### AIM OF THE EXERCISE
Write out again the lines from the line with "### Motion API" up to and including the line with "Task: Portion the", exactly as they stand below, and skip any picture.

···

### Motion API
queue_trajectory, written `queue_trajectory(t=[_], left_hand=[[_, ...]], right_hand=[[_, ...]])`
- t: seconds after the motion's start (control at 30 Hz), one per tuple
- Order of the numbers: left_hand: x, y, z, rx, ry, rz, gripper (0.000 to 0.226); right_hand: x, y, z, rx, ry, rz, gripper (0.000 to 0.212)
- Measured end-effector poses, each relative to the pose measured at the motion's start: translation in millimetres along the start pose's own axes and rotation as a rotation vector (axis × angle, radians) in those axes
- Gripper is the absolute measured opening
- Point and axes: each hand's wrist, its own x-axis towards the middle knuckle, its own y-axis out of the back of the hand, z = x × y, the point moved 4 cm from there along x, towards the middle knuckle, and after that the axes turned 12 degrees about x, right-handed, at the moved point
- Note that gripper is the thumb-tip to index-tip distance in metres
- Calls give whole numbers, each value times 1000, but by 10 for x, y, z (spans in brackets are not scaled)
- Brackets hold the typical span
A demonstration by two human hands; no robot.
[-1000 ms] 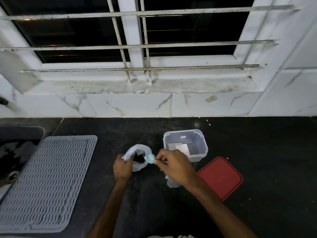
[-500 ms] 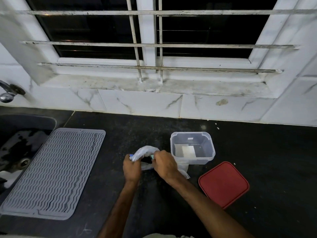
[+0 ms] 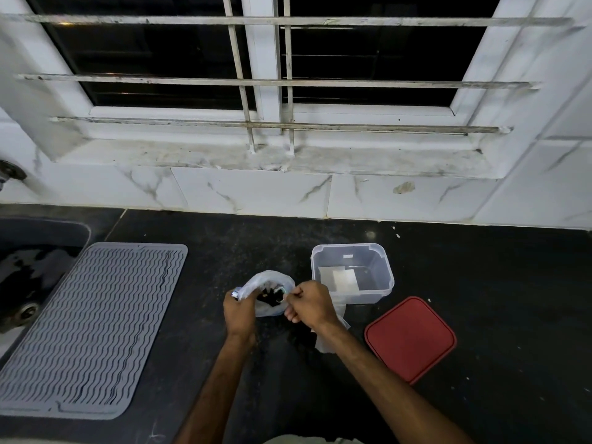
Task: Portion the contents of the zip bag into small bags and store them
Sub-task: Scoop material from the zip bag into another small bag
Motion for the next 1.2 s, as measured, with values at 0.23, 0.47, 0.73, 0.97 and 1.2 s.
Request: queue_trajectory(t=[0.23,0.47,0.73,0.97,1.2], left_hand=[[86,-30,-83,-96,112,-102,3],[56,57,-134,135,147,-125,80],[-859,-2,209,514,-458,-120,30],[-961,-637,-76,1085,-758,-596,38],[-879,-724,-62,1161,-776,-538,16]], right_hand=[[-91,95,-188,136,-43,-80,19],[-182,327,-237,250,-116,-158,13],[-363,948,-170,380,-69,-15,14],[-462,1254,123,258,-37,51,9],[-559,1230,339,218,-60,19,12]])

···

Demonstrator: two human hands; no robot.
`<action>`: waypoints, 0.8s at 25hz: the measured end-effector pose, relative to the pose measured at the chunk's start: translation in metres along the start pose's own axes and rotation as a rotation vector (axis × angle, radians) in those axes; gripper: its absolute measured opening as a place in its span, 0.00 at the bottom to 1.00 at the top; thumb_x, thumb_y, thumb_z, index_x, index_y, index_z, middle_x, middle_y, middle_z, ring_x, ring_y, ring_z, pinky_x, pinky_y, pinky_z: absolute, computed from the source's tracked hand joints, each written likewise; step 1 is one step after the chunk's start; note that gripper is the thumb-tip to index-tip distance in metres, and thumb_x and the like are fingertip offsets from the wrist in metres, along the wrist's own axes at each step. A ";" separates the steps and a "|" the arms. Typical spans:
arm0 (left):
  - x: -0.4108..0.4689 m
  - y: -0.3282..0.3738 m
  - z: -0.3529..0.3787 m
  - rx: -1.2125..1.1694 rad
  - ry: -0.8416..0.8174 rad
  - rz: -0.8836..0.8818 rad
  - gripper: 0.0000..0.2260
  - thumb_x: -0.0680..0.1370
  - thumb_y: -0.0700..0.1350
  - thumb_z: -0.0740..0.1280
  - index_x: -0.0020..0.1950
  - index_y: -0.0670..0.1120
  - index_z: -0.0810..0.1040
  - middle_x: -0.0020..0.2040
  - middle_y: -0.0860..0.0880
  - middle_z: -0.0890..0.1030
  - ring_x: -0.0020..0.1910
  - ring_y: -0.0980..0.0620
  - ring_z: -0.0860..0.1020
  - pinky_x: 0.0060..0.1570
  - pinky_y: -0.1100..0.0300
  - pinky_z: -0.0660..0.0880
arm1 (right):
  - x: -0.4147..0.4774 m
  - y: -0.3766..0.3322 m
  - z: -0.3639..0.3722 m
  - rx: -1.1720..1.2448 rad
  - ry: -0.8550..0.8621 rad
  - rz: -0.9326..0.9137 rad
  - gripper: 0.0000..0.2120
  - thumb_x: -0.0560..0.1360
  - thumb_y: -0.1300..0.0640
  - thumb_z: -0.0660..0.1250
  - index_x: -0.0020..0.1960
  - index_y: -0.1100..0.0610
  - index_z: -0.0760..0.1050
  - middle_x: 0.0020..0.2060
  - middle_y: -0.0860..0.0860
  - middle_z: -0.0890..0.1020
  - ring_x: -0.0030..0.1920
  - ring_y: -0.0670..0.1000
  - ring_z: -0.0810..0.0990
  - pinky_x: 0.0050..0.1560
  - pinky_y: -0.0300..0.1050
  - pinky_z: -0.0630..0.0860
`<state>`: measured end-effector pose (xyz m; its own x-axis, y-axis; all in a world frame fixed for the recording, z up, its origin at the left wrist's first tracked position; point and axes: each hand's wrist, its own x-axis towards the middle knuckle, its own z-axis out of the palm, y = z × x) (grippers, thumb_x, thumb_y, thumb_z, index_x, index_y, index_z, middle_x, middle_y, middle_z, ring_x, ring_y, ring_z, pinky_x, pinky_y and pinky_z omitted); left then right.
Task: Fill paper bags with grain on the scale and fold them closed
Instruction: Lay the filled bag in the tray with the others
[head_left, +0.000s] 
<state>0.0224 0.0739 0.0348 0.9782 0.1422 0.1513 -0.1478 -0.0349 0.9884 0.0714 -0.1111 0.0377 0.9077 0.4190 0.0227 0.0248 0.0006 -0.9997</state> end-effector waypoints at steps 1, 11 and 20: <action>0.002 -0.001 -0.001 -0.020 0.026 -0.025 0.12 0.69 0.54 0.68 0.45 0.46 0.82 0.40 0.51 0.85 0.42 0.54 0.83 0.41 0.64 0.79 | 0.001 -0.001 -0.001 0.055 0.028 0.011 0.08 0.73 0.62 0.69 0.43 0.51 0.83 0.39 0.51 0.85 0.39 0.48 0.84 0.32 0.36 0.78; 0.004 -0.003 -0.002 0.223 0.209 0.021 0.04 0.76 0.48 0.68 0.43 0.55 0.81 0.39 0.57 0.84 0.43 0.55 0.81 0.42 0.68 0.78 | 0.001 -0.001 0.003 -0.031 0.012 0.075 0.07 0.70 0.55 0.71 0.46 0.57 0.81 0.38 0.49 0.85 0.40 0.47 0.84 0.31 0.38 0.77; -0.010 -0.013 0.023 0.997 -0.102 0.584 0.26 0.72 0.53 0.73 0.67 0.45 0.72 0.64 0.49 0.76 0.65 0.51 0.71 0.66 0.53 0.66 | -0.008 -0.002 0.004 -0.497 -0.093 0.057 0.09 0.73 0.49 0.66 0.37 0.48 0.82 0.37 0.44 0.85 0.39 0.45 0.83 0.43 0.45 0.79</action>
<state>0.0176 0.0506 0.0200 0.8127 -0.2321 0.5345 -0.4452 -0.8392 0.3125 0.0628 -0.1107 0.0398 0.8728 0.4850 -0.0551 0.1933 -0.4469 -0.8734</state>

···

### EXERCISE SOLUTION
### Motion API
queue_trajectory, written `queue_trajectory(t=[_], left_hand=[[_, ...]], right_hand=[[_, ...]])`
- t: seconds after the motion's start (control at 30 Hz), one per tuple
- Order of the numbers: left_hand: x, y, z, rx, ry, rz, gripper (0.000 to 0.226); right_hand: x, y, z, rx, ry, rz, gripper (0.000 to 0.212)
- Measured end-effector poses, each relative to the pose measured at the motion's start: translation in millimetres along the start pose's own axes and rotation as a rotation vector (axis × angle, radians) in those axes
- Gripper is the absolute measured opening
- Point and axes: each hand's wrist, its own x-axis towards the middle knuckle, its own y-axis out of the back of the hand, z = x × y, the point moved 4 cm from there along x, towards the middle knuckle, and after that the axes turned 12 degrees about x, right-handed, at the moved point
- Note that gripper is the thumb-tip to index-tip distance in metres
- Calls give whole numbers, each value times 1000, but by 10 for x, y, z (spans in brackets are not scaled)
- Brackets hold the typical span
A demonstration by two human hands; no robot.
[-1000 ms] 
[-500 ms] 
[+0 ms] 
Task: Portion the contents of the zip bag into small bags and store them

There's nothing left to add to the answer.